The campaign organically trended on Twitter at the launch event Wear the Rose Live due to the huge volume of fans using the campaign hashtag across the evening and to ensure maximum take up we secured paid for Twitter trends on key matchdays too.

And it doesn’t stop there….Via a product placement deal we ran an OoH media placement on the set of Coronation Street, Britain’s favourite soap — reaching over 6.5m viewers each week for the duration of the group games. Viewers tweeted about the placement, further adding to the earned media reach.

Key stats/Results

Although the support didn’t seem to help the England’s team performance (this time!), it was O2’s most successful social campaign ever, we nailed it — with over 250K mentions of the campaign in social media. We smashed the target of 5m public acts of support, which was counted on a dynamic totaliser on the O2 site. Over 20K people created an animated version of themselves wearing the O2 rugby shirt to use as their social profile picture generating further earned media.

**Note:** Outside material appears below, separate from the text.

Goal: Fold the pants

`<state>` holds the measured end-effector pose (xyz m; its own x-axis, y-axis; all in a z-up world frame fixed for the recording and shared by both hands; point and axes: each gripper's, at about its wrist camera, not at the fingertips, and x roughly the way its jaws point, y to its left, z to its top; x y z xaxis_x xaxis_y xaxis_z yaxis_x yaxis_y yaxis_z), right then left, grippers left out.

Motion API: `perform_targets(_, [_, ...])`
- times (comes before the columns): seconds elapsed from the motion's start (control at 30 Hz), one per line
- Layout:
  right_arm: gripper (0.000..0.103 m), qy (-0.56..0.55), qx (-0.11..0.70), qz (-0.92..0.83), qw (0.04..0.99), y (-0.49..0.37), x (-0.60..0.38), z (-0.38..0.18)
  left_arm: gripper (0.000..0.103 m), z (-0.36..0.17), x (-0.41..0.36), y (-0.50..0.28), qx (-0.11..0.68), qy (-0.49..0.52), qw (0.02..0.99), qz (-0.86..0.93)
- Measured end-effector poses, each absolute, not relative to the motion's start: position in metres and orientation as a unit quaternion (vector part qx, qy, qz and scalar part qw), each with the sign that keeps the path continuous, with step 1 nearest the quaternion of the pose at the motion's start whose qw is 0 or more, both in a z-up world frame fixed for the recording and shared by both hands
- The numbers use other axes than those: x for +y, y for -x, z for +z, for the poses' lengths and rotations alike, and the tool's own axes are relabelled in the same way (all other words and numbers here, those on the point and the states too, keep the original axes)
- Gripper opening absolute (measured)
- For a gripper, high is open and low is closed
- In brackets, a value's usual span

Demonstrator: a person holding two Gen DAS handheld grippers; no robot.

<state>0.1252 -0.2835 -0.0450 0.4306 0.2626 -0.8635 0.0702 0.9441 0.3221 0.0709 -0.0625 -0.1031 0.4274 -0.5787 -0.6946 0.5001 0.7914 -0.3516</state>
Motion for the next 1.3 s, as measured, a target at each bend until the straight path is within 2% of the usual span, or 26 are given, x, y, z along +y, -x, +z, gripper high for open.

When compared to the other branded RWC campaigns, O2 took a huge 67% SOV in social media over the period with Dove Men coming out second at 15%.

All relevant tracked brand image statements improved post the campaign as well as brand consideration, which was the ultimate marketing objective.

The significant online traffic that the campaign drove, had a 4% conversion rate to the O2 shop pages, showing a strong halo effect of the brand activity which helped O2 over deliver on their iPhone acquisition targets over this period.